In the material below, find every line containing "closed" and copy that line.

§ **Extracted records**
===

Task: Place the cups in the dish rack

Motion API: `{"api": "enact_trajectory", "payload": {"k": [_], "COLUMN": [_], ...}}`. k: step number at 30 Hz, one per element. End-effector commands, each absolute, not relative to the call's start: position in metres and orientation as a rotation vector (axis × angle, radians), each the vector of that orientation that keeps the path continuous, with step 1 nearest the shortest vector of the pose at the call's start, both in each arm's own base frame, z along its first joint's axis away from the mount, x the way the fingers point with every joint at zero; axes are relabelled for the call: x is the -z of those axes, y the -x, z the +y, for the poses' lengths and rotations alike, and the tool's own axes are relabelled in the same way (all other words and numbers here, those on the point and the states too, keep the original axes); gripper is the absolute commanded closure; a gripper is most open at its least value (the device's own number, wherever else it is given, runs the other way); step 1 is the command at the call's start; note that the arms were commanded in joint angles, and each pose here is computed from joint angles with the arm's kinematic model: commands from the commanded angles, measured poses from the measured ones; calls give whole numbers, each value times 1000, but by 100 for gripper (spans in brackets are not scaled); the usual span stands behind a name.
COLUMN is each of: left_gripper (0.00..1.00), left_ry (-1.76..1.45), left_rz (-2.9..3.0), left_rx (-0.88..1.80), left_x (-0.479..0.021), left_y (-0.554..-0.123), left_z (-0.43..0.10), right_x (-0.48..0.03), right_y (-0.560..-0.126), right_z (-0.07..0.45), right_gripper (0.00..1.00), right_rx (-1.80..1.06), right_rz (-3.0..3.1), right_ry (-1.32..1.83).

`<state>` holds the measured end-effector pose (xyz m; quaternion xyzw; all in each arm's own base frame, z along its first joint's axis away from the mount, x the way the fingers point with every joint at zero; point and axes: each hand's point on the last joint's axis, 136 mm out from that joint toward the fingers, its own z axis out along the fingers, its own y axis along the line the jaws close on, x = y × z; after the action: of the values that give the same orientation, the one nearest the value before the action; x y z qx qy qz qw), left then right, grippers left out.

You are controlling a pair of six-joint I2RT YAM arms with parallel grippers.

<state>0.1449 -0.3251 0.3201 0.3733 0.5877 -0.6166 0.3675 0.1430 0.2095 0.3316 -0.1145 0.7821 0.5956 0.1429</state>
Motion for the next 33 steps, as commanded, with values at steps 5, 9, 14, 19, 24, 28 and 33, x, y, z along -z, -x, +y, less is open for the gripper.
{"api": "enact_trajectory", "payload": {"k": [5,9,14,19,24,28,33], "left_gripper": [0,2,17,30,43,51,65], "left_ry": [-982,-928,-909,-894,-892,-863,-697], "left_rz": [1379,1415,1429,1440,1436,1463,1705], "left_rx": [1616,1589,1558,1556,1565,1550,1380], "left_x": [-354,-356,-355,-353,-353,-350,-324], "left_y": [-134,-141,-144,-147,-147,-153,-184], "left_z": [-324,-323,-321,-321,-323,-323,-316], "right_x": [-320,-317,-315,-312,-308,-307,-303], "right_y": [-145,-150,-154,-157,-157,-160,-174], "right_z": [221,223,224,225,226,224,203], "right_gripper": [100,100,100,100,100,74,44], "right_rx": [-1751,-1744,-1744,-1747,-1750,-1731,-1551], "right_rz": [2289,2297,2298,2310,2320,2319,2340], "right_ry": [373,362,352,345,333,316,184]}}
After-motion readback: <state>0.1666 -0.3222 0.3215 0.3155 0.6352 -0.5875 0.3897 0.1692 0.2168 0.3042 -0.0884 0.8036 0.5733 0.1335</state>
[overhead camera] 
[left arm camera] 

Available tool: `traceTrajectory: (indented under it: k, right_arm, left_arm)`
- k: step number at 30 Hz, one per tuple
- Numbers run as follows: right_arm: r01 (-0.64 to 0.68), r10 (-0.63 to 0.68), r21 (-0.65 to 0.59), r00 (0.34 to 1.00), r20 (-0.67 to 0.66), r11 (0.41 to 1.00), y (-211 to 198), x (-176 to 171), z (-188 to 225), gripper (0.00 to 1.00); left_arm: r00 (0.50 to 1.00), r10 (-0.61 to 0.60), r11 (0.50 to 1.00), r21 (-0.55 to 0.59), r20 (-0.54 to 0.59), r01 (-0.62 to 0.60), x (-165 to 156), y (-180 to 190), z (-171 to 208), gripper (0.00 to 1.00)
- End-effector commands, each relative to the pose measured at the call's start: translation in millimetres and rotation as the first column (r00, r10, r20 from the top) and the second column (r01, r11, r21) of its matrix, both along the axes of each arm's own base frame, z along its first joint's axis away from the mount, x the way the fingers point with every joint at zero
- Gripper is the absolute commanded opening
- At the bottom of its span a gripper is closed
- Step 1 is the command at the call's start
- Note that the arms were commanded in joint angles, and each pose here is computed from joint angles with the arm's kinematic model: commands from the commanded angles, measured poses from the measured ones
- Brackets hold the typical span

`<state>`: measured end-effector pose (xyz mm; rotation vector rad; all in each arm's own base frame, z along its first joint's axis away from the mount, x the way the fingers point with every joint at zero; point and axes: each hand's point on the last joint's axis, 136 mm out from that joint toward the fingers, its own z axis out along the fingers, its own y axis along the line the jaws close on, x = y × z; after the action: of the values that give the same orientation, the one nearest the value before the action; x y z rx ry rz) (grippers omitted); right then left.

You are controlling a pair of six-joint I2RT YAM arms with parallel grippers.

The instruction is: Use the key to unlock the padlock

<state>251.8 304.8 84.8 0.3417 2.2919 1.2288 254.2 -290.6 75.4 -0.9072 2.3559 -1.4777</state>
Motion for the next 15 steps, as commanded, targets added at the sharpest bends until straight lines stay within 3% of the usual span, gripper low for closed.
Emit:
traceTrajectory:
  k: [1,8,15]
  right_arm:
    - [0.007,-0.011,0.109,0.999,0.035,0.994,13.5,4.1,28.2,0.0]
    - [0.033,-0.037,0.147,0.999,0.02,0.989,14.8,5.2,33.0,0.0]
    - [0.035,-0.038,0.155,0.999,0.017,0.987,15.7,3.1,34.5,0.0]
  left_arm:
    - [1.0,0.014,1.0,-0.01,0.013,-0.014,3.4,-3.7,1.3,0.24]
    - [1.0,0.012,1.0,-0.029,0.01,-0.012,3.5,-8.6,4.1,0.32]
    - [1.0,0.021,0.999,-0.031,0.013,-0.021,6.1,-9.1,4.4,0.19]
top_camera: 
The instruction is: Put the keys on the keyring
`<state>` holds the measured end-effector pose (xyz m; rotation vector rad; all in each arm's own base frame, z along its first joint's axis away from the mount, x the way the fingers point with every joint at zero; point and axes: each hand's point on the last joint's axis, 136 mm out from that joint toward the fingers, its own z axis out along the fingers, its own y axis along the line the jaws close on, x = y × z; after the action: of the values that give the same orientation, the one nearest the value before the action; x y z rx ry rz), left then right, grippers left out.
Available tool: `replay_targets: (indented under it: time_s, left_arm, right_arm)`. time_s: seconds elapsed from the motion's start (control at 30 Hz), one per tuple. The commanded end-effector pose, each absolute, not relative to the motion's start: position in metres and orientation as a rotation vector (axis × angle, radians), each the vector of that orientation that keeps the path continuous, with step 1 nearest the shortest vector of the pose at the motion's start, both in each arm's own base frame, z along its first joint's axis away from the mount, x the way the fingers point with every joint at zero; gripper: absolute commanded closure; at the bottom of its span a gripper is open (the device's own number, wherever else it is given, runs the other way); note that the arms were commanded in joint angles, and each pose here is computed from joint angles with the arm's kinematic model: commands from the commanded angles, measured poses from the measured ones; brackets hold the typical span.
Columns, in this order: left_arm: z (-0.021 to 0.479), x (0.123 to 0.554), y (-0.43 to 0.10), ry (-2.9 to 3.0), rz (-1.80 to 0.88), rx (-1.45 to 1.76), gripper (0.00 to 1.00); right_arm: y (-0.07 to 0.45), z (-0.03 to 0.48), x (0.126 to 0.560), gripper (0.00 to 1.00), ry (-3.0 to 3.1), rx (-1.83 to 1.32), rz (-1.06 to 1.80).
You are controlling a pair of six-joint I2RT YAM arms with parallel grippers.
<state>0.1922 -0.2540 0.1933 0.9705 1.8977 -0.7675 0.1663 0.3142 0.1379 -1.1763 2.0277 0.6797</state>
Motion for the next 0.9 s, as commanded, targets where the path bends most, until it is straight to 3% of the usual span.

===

§ **Exercise solution**
- At the bottom of its span a gripper is closed
Motion for the next 15 steps, as commanded, targets added at the sharpest bends until straight lines stay within 3% of the usual span, gripper low for closed.

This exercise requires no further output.